# What ROMS work on the .602 kernel?



## 1dtms (Jun 15, 2011)

i just SBF my droid X to .340 then upgraded to .602 using TBH 2 part zip update

Now im trying to install custom ROMS but i notice only some work on the .602 kernel.
For example even though liberty ROM says its gingerbread I still can't use it because its based of a Froyo kernel .340 (which makes no sense to me).

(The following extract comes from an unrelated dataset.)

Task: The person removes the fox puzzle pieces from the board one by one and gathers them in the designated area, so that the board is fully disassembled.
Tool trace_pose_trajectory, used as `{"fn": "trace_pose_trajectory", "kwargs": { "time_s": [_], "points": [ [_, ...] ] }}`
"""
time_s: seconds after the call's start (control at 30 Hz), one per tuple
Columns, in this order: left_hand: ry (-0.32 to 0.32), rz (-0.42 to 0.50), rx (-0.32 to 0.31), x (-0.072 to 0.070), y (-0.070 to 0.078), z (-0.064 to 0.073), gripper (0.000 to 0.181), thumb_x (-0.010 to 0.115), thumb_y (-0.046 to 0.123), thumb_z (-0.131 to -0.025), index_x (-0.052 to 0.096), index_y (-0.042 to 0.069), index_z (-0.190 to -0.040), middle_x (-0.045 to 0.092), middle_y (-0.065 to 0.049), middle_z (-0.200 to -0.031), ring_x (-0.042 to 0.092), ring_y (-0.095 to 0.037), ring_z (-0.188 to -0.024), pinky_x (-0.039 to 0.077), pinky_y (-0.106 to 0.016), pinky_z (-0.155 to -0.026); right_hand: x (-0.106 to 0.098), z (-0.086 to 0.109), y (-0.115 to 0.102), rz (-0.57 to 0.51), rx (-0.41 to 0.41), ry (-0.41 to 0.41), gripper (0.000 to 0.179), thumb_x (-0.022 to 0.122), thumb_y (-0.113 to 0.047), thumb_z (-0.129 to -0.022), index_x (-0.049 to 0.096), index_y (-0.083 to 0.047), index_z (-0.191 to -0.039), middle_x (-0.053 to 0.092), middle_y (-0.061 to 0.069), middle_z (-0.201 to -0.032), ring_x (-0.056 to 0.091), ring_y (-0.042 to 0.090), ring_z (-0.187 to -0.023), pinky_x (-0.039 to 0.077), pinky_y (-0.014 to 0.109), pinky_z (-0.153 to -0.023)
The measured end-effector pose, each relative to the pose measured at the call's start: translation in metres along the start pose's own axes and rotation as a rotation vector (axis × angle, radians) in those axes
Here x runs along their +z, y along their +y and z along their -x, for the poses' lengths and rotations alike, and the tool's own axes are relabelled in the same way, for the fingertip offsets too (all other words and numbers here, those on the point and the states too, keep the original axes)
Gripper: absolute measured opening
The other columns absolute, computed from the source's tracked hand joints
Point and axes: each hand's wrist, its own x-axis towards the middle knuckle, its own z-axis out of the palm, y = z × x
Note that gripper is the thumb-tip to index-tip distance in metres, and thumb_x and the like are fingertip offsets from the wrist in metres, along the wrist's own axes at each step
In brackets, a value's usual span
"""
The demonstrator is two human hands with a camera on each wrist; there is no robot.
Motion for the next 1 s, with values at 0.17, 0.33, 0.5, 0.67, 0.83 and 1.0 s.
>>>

So which ROMs actually works on gingerbread .602 kernel?


----------



## KatsumeBlisk (Jul 10, 2011)

1dtms said:


> i just SBF my droid X to .340 then upgraded to .602 using TBH 2 part zip update
> 
> Now im trying to install custom ROMS but i notice only some work on the .602 kernel.
> For example even though liberty ROM says its gingerbread I still can't use it because its based of a Froyo kernel .340 (which makes no sense to me).
> ...


Liberty is Gingerbread. It uses the .596 kernel.



JRummy16 said:


> 2) Make sure you are on Gingerbread 4.5.596


Almost all ROMs for the DX use the Gingerbread kernel. Only Liquid uses the Froyo kernel now.

Just check the thread of the ROM you're interested in and it'll tell you what version you need to be on.


----------